Every line below needs to be reproduced exactly.
——
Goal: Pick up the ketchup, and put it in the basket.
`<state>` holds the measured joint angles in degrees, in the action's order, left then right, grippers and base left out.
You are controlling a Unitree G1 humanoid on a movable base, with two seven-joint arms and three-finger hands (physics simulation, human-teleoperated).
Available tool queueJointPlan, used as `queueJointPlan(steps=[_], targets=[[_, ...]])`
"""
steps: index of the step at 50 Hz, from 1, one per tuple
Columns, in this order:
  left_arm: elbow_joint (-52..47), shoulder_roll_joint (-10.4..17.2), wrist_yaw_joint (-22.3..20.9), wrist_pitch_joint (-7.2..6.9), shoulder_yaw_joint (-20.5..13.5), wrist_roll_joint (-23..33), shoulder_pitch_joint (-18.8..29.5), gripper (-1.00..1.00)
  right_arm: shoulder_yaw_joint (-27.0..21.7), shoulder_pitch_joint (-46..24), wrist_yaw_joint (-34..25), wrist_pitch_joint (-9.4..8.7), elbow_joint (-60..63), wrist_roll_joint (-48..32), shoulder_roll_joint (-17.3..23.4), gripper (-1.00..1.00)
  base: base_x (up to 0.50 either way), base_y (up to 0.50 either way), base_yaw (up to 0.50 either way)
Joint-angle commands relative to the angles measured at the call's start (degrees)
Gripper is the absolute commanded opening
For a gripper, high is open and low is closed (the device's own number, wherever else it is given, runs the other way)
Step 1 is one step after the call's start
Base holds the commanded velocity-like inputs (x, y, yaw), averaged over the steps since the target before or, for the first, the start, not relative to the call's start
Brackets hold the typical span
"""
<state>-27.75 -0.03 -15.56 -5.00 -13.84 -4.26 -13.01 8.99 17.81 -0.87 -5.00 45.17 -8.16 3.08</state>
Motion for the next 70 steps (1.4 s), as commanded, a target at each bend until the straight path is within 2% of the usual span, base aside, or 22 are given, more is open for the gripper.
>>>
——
* **Response to the task**
Goal: Pick up the ketchup, and put it in the basket.
`<state>` holds the measured joint angles in degrees, in the action's order, left then right, grippers and base left out.
You are controlling a Unitree G1 humanoid on a movable base, with two seven-joint arms and three-finger hands (physics simulation, human-teleoperated).
Available tool queueJointPlan, used as `queueJointPlan(steps=[_], targets=[[_, ...]])`
"""
steps: index of the step at 50 Hz, from 1, one per tuple
Columns, in this order:
  left_arm: elbow_joint (-52..47), shoulder_roll_joint (-10.4..17.2), wrist_yaw_joint (-22.3..20.9), wrist_pitch_joint (-7.2..6.9), shoulder_yaw_joint (-20.5..13.5), wrist_roll_joint (-23..33), shoulder_pitch_joint (-18.8..29.5), gripper (-1.00..1.00)
  right_arm: shoulder_yaw_joint (-27.0..21.7), shoulder_pitch_joint (-46..24), wrist_yaw_joint (-34..25), wrist_pitch_joint (-9.4..8.7), elbow_joint (-60..63), wrist_roll_joint (-48..32), shoulder_roll_joint (-17.3..23.4), gripper (-1.00..1.00)
  base: base_x (up to 0.50 either way), base_y (up to 0.50 either way), base_yaw (up to 0.50 either way)
Joint-angle commands relative to the angles measured at the call's start (degrees)
Gripper is the absolute commanded opening
For a gripper, high is open and low is closed (the device's own number, wherever else it is given, runs the other way)
Step 1 is one step after the call's start
Base holds the commanded velocity-like inputs (x, y, yaw), averaged over the steps since the target before or, for the first, the start, not relative to the call's start
Brackets hold the typical span
"""
<state>-27.75 -0.03 -15.56 -5.00 -13.84 -4.26 -13.01 8.99 17.81 -0.87 -5.00 45.17 -8.16 3.08</state>
Motion for the next 70 steps (1.4 s), as commanded, a target at each bend until the straight path is within 2% of the usual span, base aside, or 22 are given, more is open for the gripper.
>>>

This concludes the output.